*WHAT IS REQUIRED*. Search the data for the string "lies" and gather each line it is in.

[Collection entries]
+---+

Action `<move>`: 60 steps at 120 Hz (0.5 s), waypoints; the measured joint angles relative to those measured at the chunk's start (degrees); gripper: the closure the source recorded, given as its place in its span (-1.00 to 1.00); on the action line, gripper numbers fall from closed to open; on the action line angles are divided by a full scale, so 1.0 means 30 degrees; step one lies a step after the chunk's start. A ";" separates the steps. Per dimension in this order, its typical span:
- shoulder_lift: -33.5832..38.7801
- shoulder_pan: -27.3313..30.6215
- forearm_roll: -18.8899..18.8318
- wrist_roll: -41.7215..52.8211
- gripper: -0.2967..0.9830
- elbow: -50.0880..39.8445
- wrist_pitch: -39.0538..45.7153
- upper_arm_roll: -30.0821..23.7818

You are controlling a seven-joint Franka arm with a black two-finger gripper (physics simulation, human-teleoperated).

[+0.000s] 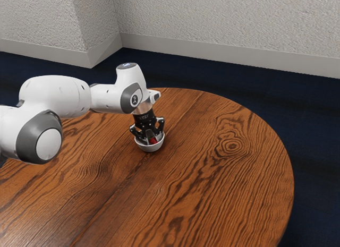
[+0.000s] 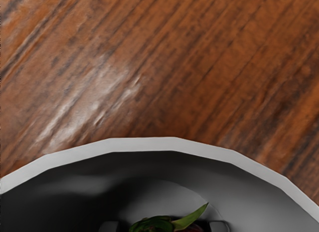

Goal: Take strawberry from the bowl

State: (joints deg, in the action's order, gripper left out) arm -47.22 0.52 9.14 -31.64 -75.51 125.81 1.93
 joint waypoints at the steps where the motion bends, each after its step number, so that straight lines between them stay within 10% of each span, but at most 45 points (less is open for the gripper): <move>1: 0.0000 0.0000 -0.0007 -0.0010 0.35 0.0000 -0.0002 0.0000; 60: 0.0803 0.0116 -0.0576 -0.0843 0.58 0.0144 -0.0358 0.0000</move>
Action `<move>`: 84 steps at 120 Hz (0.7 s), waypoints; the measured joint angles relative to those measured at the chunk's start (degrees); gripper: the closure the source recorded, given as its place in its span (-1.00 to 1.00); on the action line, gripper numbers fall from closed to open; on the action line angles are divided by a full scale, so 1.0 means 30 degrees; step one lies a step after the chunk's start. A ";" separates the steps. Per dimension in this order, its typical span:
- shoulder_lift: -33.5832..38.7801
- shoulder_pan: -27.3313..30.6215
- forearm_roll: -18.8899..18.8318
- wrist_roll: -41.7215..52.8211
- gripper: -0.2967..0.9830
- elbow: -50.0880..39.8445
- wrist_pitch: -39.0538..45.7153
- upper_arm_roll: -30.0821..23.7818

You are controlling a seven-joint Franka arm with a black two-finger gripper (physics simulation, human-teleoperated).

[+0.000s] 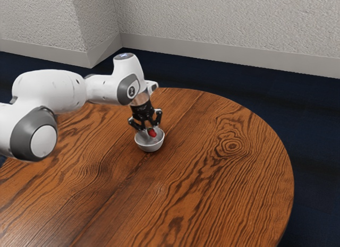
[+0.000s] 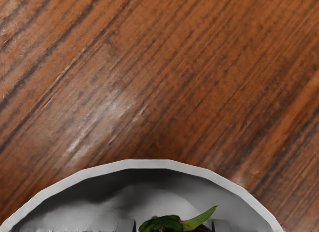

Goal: Take strawberry from the bowl

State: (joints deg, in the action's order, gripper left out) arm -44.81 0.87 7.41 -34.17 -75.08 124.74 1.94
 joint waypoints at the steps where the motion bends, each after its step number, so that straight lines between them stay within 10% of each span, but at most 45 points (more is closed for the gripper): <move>1: 0.0083 0.0001 -0.0017 -0.0016 0.59 -0.0006 -0.0023 0.0000; 56: -0.1183 -0.3485 -0.0616 -0.0890 0.67 0.2141 -0.0446 -0.0031; 84: -0.1224 -0.3290 -0.0154 -0.0659 0.05 0.2137 -0.0336 -0.0030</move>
State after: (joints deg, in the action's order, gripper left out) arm -48.48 -9.00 6.95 -36.15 -68.67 123.73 1.85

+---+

*TASK SOLUTION*.
Action `<move>`: 60 steps at 120 Hz (0.5 s), waypoints; the measured joint angles relative to those measured at the chunk's start (degrees); gripper: the closure the source recorded, given as its place in its span (-1.00 to 1.00); on the action line, gripper numbers fall from closed to open; on the action line angles are divided by a full scale, so 1.0 means 30 degrees; step one lies a step after the chunk's start. A ";" separates the steps. Per dimension in this order, its typical span:
Action `<move>`: 84 steps at 120 Hz (0.7 s), waypoints; the measured joint angles relative to those measured at the chunk's start (degrees); gripper: the closure the source recorded, given as its place in its span (-1.00 to 1.00); on the action line, gripper numbers fall from closed to open; on the action line angles are divided by a full scale, so 1.0 means 30 degrees; step one lies a step after the chunk's start. A ";" separates the steps. Per dimension in this order, its typical span:

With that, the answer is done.